Но граф и не читал дальше. Он бросил письмо и страдальчески улыбнулся. И долго сидел в глубокой неподвижности. Маленькие золотые часики с веселой торопливостью тикали на столе. Бесчисленные баночки и флаконы значительно молчали, точно поверженные в раздумье. Бетховен в громаднейшем жабо меланхолически смотрел в пространство. Вокруг фотографии спящего Моцарта витали фантастические призраки… Мишель все сидел, потупя голову.
— Ничтожность, женщина, твое название! — наконец с горечью вымолвил он и подошел к зеркалу, внимательно посмотрел на выражение своего лица. Оно было мрачно и задумчиво.
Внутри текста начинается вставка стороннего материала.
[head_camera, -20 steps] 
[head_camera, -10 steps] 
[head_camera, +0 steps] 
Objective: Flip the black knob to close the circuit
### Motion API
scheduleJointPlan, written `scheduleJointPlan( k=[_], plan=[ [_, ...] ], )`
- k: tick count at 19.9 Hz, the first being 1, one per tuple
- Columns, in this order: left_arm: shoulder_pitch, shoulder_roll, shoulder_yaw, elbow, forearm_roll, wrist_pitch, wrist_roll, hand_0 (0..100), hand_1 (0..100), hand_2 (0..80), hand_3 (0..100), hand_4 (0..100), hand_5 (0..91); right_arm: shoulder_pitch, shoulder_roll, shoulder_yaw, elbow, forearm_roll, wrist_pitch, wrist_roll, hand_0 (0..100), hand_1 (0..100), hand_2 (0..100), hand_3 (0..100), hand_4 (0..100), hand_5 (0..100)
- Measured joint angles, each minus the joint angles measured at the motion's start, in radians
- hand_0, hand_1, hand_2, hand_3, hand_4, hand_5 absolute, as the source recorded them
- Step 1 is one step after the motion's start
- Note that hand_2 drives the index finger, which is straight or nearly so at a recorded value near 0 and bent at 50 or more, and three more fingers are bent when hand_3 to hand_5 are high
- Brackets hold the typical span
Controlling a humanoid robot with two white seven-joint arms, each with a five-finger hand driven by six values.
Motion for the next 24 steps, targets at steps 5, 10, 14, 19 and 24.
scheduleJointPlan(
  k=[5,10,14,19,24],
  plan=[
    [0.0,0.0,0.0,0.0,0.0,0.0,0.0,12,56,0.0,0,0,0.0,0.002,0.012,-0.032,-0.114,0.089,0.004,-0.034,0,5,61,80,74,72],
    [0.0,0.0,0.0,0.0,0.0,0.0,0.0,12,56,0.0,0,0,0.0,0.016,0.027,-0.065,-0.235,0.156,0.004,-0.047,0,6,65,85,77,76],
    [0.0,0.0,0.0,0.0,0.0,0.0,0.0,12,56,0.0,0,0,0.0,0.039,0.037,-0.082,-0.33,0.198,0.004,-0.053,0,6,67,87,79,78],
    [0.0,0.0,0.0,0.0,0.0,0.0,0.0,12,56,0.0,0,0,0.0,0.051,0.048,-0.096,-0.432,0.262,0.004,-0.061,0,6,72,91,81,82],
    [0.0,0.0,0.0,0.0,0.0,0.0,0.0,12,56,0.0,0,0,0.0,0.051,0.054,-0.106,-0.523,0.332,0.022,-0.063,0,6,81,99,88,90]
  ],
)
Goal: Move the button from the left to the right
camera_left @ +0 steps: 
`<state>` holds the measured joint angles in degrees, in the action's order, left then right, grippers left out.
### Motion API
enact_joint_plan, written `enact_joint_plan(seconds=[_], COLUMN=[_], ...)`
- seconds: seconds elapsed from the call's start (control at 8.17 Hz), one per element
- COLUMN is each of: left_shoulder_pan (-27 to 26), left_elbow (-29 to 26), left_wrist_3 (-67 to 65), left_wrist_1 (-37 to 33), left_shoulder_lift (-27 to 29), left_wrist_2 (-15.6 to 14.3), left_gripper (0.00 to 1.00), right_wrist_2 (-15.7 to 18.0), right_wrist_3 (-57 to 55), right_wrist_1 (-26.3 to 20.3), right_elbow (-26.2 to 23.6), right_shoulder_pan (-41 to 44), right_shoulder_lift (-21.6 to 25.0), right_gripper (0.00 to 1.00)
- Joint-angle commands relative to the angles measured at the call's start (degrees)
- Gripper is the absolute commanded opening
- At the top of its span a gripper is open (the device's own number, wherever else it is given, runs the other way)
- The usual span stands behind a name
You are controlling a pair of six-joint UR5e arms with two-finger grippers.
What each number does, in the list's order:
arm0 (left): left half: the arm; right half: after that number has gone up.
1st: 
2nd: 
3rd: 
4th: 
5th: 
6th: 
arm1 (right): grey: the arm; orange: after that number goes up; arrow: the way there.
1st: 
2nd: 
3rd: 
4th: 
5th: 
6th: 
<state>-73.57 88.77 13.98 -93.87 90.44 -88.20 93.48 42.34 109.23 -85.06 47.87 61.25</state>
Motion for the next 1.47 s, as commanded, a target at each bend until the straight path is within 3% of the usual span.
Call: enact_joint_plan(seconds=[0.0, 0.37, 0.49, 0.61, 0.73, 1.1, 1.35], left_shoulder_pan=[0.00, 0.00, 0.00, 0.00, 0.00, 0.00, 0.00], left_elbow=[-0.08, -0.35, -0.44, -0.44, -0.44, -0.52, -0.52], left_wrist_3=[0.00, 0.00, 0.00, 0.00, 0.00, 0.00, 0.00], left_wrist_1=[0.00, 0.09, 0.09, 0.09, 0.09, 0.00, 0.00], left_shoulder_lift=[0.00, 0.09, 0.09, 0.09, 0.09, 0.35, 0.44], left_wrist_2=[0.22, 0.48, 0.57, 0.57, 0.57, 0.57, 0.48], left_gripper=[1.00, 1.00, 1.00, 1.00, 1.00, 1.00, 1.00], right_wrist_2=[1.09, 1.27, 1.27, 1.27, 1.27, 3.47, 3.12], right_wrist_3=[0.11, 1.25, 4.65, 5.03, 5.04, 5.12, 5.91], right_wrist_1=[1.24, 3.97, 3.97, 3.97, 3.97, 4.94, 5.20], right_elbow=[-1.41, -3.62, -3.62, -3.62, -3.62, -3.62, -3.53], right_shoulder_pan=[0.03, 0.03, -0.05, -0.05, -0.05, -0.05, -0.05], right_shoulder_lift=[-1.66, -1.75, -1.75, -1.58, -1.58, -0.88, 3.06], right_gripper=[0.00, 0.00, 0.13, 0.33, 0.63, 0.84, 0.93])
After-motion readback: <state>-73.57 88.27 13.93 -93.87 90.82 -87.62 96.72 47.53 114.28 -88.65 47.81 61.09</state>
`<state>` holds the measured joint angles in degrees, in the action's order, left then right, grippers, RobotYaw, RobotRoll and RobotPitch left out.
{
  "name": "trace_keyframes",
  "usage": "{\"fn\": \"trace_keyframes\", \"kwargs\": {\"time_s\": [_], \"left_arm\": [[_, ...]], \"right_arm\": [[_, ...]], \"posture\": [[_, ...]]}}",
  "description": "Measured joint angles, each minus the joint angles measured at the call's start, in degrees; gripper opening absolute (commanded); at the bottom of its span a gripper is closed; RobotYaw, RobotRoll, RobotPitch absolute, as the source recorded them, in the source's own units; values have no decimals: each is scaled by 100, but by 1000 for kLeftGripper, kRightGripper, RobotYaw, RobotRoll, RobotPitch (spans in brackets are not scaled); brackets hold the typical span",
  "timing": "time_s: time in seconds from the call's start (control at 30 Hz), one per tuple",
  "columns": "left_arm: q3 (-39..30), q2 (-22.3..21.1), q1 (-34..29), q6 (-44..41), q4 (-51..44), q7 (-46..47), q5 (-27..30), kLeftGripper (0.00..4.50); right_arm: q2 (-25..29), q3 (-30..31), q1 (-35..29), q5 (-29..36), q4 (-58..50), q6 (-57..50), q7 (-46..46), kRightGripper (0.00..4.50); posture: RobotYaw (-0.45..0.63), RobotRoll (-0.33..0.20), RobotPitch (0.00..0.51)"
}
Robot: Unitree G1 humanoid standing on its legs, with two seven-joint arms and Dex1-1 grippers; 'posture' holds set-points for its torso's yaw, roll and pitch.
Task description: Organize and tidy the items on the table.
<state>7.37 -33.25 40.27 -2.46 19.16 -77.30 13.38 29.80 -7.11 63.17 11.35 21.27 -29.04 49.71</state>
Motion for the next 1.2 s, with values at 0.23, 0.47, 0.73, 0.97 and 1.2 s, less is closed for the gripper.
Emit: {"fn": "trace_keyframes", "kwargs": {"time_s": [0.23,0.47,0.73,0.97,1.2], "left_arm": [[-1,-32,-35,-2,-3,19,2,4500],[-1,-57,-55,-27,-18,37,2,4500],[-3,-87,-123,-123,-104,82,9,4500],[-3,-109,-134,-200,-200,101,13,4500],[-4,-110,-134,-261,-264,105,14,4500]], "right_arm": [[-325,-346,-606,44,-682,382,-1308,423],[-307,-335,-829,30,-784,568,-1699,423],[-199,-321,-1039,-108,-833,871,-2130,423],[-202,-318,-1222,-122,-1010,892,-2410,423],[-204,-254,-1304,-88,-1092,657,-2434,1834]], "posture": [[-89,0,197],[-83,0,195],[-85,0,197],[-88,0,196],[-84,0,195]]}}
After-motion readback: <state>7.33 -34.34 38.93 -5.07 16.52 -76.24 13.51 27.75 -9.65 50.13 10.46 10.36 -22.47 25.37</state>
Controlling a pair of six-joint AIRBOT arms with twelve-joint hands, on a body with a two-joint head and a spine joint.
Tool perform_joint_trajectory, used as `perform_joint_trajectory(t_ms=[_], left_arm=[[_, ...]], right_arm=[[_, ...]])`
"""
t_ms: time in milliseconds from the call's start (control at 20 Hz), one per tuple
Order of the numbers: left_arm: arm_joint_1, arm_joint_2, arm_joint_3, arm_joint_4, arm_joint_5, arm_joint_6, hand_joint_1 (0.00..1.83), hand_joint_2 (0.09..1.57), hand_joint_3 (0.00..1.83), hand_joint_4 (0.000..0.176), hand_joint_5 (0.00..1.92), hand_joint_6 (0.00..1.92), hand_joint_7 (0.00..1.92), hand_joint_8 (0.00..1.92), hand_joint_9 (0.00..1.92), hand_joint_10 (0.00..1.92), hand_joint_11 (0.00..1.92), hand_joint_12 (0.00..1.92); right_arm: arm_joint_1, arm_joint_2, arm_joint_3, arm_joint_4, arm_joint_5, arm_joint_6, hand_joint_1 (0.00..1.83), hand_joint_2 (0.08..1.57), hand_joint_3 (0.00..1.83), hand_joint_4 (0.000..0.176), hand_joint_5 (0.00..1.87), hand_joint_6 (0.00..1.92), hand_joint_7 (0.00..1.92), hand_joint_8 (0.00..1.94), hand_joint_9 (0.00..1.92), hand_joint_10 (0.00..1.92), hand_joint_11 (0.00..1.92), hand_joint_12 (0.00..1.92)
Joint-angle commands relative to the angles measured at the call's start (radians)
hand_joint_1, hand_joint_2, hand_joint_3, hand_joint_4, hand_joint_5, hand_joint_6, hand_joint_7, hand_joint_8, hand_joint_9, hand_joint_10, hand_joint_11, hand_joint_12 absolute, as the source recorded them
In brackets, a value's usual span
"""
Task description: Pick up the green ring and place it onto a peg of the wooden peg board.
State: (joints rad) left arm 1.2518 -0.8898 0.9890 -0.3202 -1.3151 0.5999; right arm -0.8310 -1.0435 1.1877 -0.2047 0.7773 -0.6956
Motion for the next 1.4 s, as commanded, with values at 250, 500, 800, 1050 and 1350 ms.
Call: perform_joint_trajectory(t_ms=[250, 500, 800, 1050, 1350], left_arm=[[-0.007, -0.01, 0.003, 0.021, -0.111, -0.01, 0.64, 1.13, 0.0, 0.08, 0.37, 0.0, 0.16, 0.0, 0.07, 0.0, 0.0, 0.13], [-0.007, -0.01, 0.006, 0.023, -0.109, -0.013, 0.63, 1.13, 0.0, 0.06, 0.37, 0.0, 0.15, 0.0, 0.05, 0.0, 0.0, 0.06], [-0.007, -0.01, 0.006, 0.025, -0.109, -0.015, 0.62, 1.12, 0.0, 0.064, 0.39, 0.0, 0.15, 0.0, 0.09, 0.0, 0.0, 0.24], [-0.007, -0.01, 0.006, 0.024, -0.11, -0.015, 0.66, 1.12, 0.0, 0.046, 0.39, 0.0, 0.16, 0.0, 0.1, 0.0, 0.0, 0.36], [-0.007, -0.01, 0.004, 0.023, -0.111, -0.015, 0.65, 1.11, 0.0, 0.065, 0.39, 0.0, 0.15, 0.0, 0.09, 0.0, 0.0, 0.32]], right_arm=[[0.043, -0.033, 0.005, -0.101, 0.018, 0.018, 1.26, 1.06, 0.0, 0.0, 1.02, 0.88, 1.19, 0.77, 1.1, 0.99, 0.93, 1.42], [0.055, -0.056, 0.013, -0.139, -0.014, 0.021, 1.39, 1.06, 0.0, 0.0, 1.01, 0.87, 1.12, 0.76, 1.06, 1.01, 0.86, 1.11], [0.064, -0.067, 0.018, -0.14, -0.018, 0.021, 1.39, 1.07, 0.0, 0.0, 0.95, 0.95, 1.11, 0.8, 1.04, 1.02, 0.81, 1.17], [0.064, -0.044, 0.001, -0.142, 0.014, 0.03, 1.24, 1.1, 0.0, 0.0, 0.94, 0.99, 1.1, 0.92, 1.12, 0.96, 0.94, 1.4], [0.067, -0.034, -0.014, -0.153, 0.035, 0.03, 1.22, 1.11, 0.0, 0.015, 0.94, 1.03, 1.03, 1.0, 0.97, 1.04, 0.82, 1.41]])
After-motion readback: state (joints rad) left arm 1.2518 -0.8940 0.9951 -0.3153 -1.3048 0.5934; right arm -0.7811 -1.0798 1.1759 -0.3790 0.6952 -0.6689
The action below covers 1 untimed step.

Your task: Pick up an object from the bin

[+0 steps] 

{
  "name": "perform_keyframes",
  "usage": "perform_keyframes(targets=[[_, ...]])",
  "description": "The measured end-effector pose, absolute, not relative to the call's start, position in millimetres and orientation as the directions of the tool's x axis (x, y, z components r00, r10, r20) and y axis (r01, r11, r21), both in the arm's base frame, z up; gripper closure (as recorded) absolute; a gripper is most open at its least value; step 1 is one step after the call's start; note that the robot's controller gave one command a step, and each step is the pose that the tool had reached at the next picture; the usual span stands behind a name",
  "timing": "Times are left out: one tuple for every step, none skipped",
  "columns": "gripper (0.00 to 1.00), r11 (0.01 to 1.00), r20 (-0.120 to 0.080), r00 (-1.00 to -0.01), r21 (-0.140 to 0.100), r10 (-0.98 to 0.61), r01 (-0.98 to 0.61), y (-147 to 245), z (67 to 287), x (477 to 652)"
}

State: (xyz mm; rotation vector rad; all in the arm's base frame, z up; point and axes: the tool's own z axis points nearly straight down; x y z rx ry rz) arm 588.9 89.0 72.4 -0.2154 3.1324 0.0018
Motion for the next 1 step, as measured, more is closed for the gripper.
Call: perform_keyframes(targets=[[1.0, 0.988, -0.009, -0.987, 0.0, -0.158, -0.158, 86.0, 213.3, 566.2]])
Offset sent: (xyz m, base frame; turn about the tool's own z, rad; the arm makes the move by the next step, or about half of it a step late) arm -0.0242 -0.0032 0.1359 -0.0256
Тогда он, увлекаясь, стал в позу и картинно произнес словами Гамлета: «Быть или не быть!» — и как бы внезапно воспламененный внутренним жаром, продолжал патетически:
…Вот в чем вопрос!
Что благородней? Сносить ли гром и стрелы
Враждующей судьбы, или восстать
На море бед и кончить их борьбою?
Окончить жизнь, — уснуть,
Не более! — И знать, что этот сон
Окончит грусть и тысячи ударов,
Удел живых… Такой конец достоин
Желаний жарких!.. —
и с унылой решимостью добавил:
Но после многозначительной паузы он поднял голову и, подражая Сальвини, которого видел в Милане, прошептал в тяжком недоумении:
И вдруг взгляд его упал на письмо графини. «Однако, черт возьми, нужно что-нибудь предпринимать!» — произнес он с озабоченным видом и потер лоб. Но в голову ничего не лезло. Он только вспомнил видимое равнодушие Вари к Лукавину, и что-то вроде удовольствия шевельнулось в нем. Но тотчас же он и упрекнул себя. «Боже, какой я эгоист!» — подумал он, припоминая свое сближение с кузиной, свои беспрестанные tête-á-tête[38] с нею; но тут же прибавил в виде извинения: «Но она такая пикантная!» И он вообразил ее в сверкающей диадеме, в бриллиантах и кружевах, среди бесчисленных огней и блистательных пар, грациозно скользящих под звуки упоительно ноющего смычка… Вообразил ее на Невском в четыре часа, в облаках сияющего снега, взбитого копытами драгоценных рысаков, в соболях и тысячной ротонде… «Да, это ее сфера! — сказал он. Но упрямо отказывался представлять Пьера в качестве мужа Вари. — Это не муж, а просто аппетитная ассигновка!» — вырвалось у него в порыве презрительной досады.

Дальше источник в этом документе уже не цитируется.